What is required: The expected result is the material below, reproduced exactly from its first line through the line containing "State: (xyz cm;".

Information shown:

__________

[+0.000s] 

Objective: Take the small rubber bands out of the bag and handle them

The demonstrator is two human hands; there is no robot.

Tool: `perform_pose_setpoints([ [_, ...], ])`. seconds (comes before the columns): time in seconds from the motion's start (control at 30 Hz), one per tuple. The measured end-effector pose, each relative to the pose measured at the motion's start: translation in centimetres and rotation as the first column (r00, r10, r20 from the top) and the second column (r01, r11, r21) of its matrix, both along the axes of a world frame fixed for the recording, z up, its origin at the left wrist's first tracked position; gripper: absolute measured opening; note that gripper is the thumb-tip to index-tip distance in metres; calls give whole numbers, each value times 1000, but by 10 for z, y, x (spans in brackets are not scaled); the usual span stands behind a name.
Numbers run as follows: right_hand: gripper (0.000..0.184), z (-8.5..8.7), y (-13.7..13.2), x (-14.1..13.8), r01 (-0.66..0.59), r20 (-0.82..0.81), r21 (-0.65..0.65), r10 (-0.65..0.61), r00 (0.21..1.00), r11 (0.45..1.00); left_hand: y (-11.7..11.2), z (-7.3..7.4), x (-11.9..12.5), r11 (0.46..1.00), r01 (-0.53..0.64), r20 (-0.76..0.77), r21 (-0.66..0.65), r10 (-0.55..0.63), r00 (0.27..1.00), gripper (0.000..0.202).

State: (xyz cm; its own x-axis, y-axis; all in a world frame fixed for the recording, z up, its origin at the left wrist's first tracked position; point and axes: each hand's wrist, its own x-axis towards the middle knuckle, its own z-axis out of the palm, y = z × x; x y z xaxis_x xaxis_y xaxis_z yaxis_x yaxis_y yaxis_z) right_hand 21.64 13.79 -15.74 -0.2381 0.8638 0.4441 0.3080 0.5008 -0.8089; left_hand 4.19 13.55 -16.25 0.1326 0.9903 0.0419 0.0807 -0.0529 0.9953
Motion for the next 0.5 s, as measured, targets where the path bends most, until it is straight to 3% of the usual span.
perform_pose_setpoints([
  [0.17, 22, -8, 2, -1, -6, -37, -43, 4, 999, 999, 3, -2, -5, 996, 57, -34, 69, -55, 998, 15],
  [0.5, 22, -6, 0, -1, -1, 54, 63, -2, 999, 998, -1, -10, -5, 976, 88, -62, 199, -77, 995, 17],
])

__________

Response area:
[+0.000s] 

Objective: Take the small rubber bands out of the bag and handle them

The demonstrator is two human hands; there is no robot.

Tool: `perform_pose_setpoints([ [_, ...], ])`. seconds (comes before the columns): time in seconds from the motion's start (control at 30 Hz), one per tuple. The measured end-effector pose, each relative to the pose measured at the motion's start: translation in centimetres and rotation as the first column (r00, r10, r20 from the top) and the second column (r01, r11, r21) of its matrix, both along the axes of a world frame fixed for the recording, z up, its origin at the left wrist's first tracked position; gripper: absolute measured opening; note that gripper is the thumb-tip to index-tip distance in metres; calls give whole numbers, each value times 1000, but by 10 for z, y, x (spans in brackets are not scaled); the usual span stands behind a name.
Numbers run as follows: right_hand: gripper (0.000..0.184), z (-8.5..8.7), y (-13.7..13.2), x (-14.1..13.8), r01 (-0.66..0.59), r20 (-0.82..0.81), r21 (-0.65..0.65), r10 (-0.65..0.61), r00 (0.21..1.00), r11 (0.45..1.00); left_hand: y (-11.7..11.2), z (-7.3..7.4), x (-11.9..12.5), r11 (0.46..1.00), r01 (-0.53..0.64), r20 (-0.76..0.77), r21 (-0.66..0.65), r10 (-0.55..0.63), r00 (0.27..1.00), gripper (0.000..0.202).

State: (xyz cm; its own x-axis, y-axis; all in a world frame fixed for the recording, z up, its origin at the left wrist's first tracked position; point and axes: each hand's wrist, its own x-axis towards the middle knuckle, its own z-axis out of the palm, y = z × x; x y z xaxis_x xaxis_y xaxis_z yaxis_x yaxis_y yaxis_z) right_hand 21.64 13.79 -15.74 -0.2381 0.8638 0.4441 0.3080 0.5008 -0.8089; left_hand 4.19 13.55 -16.25 0.1326 0.9903 0.0419 0.0807 -0.0529 0.9953

The output for this exercise is now complete.